Cognitive-emotional processing • A variety of similar methods has been developed to allow for the more active processing or reprocessing of more negative emotions, especially those linked with PTSD. It is possible to see a generic form of cognitive-emotional processing that runs through all these methods. • CBT treatment of PTSD typically consists of some element of reprocessing the trauma story with appropriate emotions (Foa & Kozak (1986) on the ‘fear network’) plus other interventions to tackle other symptom areas such as avoidance and resultant phobias.
Steps in cognitive-emotional processing • Identify the negative emotion. • Encourage the client to hold the emotion in open awareness. • Allow the client to process the feeling and observe what new forms of feeling and meaning arise. • Reflect on the shift in feeling and meaning. • Stay with the shifts in feeling and meaning until they have fixed into a new meaning gestalt.
How trauma processing works (1) • Historical precedents with the work of Dr Rivers in the First World War (Barker, 1992). • There is always the possibility of a new and more benign meaning emerging – the war after all is over, the accident is in the past. • Has to be the right blend of new meaning and actual feeling – too intense emotion and/or post-accident pain can block processing and lead to ‘looping’ of the same trauma story/experience.
How trauma processing works (2) • Processing can ‘clear’ channels of negative meaning (similar to Freud’s and Breuer’s ‘chimney sweeping’ (Breuer et al., 1982)). • Trauma memories are typically hazy – processing may regain lost details that help to shift the meaning of the trauma. • There may be ‘layers of trauma’ – processing can help to feel them back – may uncover ‘nested’ previous traumas. (Can sometimes catch client and/or therapist unawares.)
Imagery reprocessing • Clients may retain sharp and disturbing images of early shameful experience that can re-emerge during periods of stress and trauma. • It can be helpful to revisit the scenes of earlier trauma using imagery re-scripting. • The client can be relaxed and taken back to the scene and encouraged to describe it in first-person, present-tense language (usually intensifies the memory and the feeling associated with it and thus allows some processing). • Re-scripting can be used to a greater or lesser extent (according to client preference).

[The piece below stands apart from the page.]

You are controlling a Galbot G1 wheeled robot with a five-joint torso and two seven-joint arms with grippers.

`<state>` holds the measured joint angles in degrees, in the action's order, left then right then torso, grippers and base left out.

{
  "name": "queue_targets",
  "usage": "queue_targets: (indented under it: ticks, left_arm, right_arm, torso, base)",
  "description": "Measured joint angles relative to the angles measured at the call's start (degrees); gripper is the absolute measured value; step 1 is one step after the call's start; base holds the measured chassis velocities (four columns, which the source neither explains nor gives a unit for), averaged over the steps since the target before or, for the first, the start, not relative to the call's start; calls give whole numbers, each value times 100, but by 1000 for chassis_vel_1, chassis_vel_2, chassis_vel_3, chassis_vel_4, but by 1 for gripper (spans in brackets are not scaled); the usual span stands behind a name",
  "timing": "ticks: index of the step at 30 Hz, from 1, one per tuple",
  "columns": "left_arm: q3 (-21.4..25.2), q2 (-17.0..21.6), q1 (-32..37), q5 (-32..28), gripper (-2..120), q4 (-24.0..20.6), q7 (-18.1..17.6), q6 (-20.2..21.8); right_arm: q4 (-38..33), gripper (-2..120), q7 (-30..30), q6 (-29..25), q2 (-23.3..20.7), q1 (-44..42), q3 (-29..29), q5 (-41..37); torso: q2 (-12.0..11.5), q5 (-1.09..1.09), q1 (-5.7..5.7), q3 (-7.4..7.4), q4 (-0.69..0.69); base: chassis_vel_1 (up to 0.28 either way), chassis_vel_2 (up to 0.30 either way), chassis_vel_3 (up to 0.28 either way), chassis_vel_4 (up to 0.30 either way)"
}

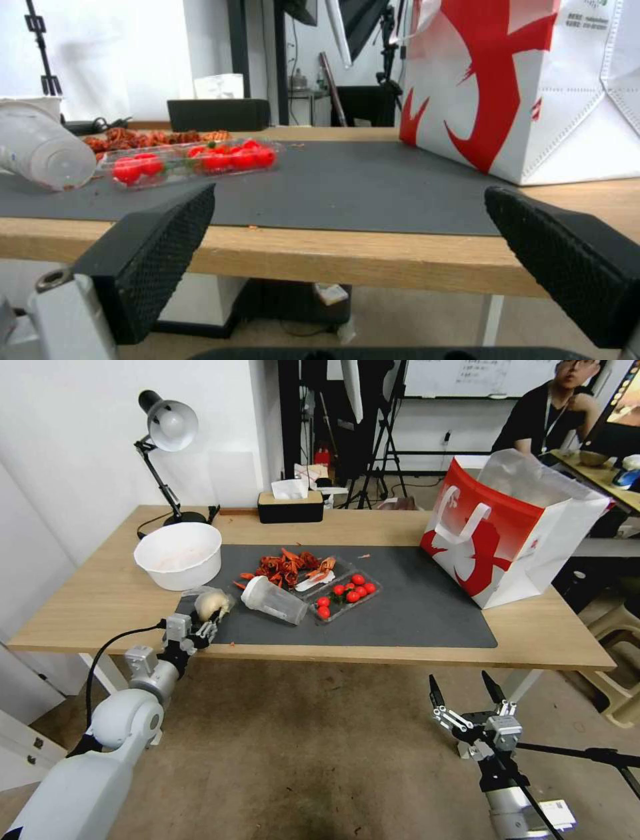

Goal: Pick up the trash from the table and place it into the takeout bag.

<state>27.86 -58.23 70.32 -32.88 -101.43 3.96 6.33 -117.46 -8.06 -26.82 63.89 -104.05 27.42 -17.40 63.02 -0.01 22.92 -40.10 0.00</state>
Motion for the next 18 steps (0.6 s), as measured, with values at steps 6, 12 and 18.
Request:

New outcomes can be scripted or new elements can be introduced – these frequently result in positive meaning shifts and defusing of negative emotion.
Self-soothing • Sometimes emotions can be simply too intense to work through, process or focus on. • We all at times need the capacity to soothe ourselves in the face of emotions that simply cannot be put aside or, for the moment, healed. • Some psychoanalytic theorists, such as Kohut (1977), have suggested that we learn to soothe ourselves by seeing how we could be soothed by our parents or other significant people. Some people, however, sadly lack a soothing model and have to learn how to do it from scratch.
Self-soothing and borderline personality • Clients with borderline symptoms often have backgrounds of abuse and therefore usually do lack internal models of appropriate self-soothing. • Self-soothing is a prime strategy, along with validation, in the treatment of borderline features using dialectic behaviour therapy (DBT, Linehan, 1993). • Self-soothing in DBT is heavily dependent on mobilizing comforting sensory soothing using a predetermined client list of appropriate and favourite sensory modes that have worked for the client in the past.